Economists can be able to produce Chinese manufacturers, which faces higher import duties, and instead of disinfacing shock.

In particular, in a month forecast, Barclays economists have predicted the percentage rates in October to 1.5 percent to 1.25 percent and return to non-traditional monetary policy measures in the second half.

The Barclays forecast would be a decline in the second quarter, which will last until the end of 2025.

Inflation in the eurozone fell to 2.2 percent annually near the medium-term target of the ECB, but the Bank of England competed with environmental inflation.

In the UK, consumer prices increased by 2.8 percent per annum in February. The increase in wages, despite the weak state of the British economy, lasted until January 5.9 percent in three months.

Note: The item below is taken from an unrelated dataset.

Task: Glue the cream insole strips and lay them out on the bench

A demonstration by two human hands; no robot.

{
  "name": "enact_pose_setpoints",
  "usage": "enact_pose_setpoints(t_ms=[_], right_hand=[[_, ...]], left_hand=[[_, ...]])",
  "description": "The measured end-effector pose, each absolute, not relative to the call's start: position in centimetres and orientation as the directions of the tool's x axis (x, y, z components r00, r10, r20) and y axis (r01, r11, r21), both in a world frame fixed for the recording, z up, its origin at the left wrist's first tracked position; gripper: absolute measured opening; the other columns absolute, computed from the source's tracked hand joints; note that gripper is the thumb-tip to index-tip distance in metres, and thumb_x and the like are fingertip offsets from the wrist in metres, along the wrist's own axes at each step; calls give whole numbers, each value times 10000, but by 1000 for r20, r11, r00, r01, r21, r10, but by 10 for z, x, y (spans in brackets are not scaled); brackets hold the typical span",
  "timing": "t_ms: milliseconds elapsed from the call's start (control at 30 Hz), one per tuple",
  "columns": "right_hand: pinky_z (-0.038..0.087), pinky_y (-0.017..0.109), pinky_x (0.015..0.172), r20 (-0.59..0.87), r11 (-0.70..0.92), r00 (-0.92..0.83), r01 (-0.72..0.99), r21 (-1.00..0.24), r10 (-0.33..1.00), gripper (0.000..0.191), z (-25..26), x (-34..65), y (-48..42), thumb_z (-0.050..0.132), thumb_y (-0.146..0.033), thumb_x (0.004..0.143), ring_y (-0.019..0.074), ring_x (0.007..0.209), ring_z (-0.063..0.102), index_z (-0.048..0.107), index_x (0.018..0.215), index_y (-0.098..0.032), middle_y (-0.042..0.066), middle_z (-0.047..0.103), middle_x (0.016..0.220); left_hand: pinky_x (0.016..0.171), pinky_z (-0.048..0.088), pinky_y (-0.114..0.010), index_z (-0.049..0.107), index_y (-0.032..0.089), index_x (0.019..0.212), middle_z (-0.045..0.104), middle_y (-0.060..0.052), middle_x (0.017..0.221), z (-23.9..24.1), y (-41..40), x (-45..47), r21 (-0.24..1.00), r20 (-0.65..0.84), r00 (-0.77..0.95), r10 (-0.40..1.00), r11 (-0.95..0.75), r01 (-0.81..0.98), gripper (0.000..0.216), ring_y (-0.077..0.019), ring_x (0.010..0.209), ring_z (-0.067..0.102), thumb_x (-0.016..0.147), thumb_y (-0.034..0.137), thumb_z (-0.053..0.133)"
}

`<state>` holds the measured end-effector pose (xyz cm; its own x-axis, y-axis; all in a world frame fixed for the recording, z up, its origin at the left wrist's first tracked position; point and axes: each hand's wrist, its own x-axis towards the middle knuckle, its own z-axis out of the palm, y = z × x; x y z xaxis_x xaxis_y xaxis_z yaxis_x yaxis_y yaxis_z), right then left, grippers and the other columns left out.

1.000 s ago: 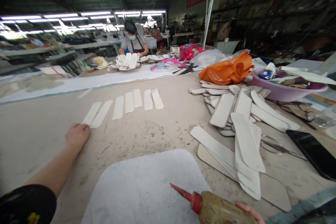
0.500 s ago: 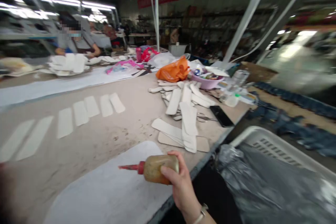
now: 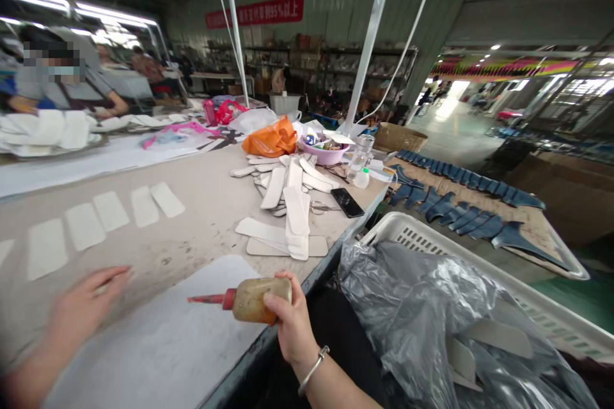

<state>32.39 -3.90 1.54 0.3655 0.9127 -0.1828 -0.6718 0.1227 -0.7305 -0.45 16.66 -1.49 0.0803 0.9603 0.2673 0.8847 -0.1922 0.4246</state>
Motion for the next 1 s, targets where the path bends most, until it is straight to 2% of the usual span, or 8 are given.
enact_pose_setpoints(t_ms=[67,167,267,367,533,667,833,1000], right_hand=[[450,259,657,-184,135,380,-673,-727,906,486,17,331,-43,821,-280,616,170,749,590,539,1012,-259,-19,639,838],[456,258,651,-195,150,393,-693,-705,899,480,20,344,-49,816,-280,615,174,750,595,544,1011,-258,-15,641,837],[451,242,606,-225,157,405,-719,-677,886,479,23,356,-53,809,-283,607,168,720,592,551,1009,-254,-15,637,823],[397,207,515,-261,153,401,-752,-641,878,482,24,367,-57,798,-278,595,154,674,580,556,1011,-254,-17,636,821],[262,175,414,-289,129,352,-804,-580,891,452,23,382,-61,754,-280,630,118,581,534,547,1031,-248,-25,611,787],[268,169,414,-291,126,343,-812,-570,893,473,23,391,-66,763,-274,630,107,582,529,544,1048,-252,-29,603,795],[302,172,441,-260,153,366,-792,-591,894,435,23,395,-72,749,-263,664,106,613,529,546,1048,-247,-29,593,808],[295,173,434,-257,130,378,-747,-651,889,481,21,393,-77,778,-289,650,108,608,519,530,1061,-248,-32,585,795]], left_hand=[[988,463,-357,673,239,953,685,-53,1086,-22,177,45,459,306,242,921,-366,810,358,-229,1045,617,833,471,430],[1041,418,-375,682,207,1020,674,-83,1142,-26,194,123,348,271,510,816,-577,739,383,-238,1112,583,831,422,428],[1070,383,-389,646,166,1145,614,-114,1255,-27,209,182,225,231,641,732,-681,697,404,-248,1179,537,835,316,434],[1053,389,-390,647,155,1151,619,-123,1237,-29,223,217,137,164,710,685,-728,672,413,-251,1156,541,805,184,423],[1012,407,-383,695,161,1043,670,-126,1110,-33,241,235,14,68,762,644,-764,645,374,-253,1076,576,813,150,402],[1018,396,-368,684,187,1063,678,-102,1114,-23,240,225,-68,11,769,640,-766,639,385,-232,1059,588,848,180,364],[1008,392,-394,676,157,1046,682,-118,1045,8,206,194,-160,151,723,675,-705,691,376,-252,1033,581,883,247,350],[973,414,-376,691,218,943,678,-70,943,17,130,116,-194,368,672,643,-654,731,246,-236,952,596,865,272,464]])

But economists are still waiting for the same forces to be predicted for driving in England ECB To reduce the vacations next week, merchants mean another quarterly BOE rate in the next policy announcement on May 8.

Chancellor Rachel Reeves warned that although the UK managed to strike a trade agreement with Trump, the British trade war will be aggravated by more global slowdown.

To date the British so far to date can not be revenge so far, reduce inflation effects of trade military operations.

“If there is something, it rose to lower the line as the economic growth is cold and the threat of other great global producers,” he said. “We expect the Bank to continue the rates of cutting once in a quarter for the rest of this year.”

Financial markets are a full price in reducing a BOE rate at the next level of policy in the current level. In general, they earn more than three intersections this year.

Last month, Andrew Bailey, Boe Governor, warned the risks of England facing England as a result of US tariffs. The direct impact on inflation was “uncertain”, the Committee of MPs, but “Risks in the British economy – and really world economy – are reasonable.”

“The UK will not be unusable because it is exposed to more than EU – the stroke of the global economy will be most affected by England,” Pradhan said.